The virulent strains of devotion to Apple, apparent from bloggers remarks, on the one hand, and schadenfreude over its missteps, on the other, is “just human nature,” Siegel said. But he noted, just as in the past rumor and innuendo were exploited to damage competitors and opponents, the blogosphere may increasingly be used by competitors to damage their rivals.
“My sense is that it’s hard for Steve Jobs to acknowledge a problem,” Siegel said. “That may be arrogance. My guess is that he’ll fix this with a software update.”

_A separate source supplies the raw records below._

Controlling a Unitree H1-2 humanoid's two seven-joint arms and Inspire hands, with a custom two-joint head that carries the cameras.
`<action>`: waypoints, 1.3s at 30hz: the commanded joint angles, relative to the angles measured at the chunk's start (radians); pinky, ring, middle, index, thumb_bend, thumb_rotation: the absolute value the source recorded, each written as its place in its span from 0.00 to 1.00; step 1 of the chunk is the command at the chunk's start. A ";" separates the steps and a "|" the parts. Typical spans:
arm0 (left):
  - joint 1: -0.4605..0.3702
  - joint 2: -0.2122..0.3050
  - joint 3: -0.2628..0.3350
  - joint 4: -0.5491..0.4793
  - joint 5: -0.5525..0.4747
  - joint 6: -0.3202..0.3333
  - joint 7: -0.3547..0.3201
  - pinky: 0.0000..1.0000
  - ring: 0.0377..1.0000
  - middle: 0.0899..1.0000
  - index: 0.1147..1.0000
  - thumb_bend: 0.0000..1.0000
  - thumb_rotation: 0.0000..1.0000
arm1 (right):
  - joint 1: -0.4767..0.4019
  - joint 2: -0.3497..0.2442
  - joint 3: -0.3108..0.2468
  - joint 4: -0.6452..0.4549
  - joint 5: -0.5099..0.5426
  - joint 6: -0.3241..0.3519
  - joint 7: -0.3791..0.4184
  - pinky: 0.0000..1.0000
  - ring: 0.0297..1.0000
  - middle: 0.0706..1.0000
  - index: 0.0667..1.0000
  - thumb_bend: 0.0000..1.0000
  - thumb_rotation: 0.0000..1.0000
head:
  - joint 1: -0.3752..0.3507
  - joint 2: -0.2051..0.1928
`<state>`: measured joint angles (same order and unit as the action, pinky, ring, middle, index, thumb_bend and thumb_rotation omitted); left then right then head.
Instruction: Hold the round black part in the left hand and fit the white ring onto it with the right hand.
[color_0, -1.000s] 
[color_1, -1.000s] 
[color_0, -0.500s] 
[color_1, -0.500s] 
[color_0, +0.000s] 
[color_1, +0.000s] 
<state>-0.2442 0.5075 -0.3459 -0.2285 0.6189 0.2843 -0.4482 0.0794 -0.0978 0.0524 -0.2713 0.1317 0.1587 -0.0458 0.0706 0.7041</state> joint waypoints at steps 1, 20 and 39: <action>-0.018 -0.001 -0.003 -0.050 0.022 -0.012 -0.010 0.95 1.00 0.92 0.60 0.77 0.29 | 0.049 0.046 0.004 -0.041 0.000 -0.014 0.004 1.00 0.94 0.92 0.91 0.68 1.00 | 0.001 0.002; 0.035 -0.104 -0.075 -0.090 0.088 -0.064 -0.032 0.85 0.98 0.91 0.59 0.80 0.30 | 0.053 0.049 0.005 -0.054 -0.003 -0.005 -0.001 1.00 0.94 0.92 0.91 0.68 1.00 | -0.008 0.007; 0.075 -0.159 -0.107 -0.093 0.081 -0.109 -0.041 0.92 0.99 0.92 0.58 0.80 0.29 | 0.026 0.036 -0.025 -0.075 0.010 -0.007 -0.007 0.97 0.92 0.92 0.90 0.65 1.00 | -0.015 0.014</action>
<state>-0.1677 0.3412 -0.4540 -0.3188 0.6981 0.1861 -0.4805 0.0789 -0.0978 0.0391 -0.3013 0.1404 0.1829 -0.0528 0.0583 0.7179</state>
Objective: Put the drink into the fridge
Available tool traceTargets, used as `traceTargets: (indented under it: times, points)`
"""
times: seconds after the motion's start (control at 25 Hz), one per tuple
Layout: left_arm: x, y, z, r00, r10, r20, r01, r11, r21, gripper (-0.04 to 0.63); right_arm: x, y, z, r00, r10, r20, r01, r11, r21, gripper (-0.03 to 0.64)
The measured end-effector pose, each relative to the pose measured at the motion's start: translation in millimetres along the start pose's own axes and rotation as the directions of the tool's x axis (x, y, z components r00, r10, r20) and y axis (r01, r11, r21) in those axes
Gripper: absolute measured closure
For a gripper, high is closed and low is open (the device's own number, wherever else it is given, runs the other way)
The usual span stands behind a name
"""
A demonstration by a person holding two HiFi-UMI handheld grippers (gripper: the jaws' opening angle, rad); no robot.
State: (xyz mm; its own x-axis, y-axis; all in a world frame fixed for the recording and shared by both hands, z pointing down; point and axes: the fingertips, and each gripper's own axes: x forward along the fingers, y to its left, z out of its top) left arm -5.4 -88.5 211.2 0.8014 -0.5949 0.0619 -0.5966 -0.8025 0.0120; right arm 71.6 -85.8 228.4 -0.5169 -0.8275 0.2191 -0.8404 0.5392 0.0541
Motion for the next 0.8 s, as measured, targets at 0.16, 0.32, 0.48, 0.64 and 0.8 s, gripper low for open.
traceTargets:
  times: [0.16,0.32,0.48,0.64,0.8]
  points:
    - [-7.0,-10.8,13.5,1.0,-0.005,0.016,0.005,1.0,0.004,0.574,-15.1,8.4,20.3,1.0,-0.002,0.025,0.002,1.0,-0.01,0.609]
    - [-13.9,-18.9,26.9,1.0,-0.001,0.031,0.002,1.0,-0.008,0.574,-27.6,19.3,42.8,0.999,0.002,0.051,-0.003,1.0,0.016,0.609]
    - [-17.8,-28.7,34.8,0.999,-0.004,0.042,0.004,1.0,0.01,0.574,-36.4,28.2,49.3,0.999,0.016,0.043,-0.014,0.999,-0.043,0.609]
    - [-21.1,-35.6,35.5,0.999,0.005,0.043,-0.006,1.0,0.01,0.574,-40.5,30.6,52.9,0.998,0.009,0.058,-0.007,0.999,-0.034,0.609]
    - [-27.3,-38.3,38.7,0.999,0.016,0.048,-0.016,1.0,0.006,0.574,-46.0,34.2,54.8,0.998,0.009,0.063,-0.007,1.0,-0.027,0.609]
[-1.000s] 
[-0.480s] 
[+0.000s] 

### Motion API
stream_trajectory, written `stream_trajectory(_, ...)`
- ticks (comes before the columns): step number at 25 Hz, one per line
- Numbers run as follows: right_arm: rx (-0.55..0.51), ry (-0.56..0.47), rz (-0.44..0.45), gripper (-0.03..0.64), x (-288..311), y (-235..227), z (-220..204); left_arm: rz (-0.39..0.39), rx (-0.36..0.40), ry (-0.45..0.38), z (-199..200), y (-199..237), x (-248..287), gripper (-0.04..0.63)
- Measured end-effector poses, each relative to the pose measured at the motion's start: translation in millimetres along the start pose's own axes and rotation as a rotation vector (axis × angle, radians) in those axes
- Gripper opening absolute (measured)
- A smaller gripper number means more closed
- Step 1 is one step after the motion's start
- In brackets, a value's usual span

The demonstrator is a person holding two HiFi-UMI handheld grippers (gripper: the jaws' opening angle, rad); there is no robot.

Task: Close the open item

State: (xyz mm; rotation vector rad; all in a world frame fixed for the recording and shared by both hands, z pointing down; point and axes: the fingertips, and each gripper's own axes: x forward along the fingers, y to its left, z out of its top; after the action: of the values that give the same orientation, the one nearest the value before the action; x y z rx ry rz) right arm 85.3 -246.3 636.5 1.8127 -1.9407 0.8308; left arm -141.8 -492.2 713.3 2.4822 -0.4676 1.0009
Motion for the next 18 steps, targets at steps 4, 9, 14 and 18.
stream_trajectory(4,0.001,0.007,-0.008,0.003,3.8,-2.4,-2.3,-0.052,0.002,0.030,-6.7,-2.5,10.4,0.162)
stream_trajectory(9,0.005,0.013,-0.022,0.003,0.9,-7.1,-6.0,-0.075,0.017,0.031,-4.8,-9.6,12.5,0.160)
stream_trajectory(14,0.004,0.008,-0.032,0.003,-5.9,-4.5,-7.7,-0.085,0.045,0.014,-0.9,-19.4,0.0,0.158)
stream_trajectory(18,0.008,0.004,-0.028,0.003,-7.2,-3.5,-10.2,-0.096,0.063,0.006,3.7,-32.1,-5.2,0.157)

The bigger issue, in Siegel’s view, is whether Apple and other smartphone makers can solve the battery power issue. Having promised him connectivity to his critical e-mails, Siegel said, his own iPhone (last year’s model) has run out of juice on-the-go, leaving him out of touch with clients accustomed to swift responses.
If there are lessons in this latest dustup, one may be that Apple and its handset platform are no different than industry incumbents – which, in itself, could be a blow to Apple’s image as a swaggering, disruptive force.
As one analyst noted in an e-mail: “S*** happens.”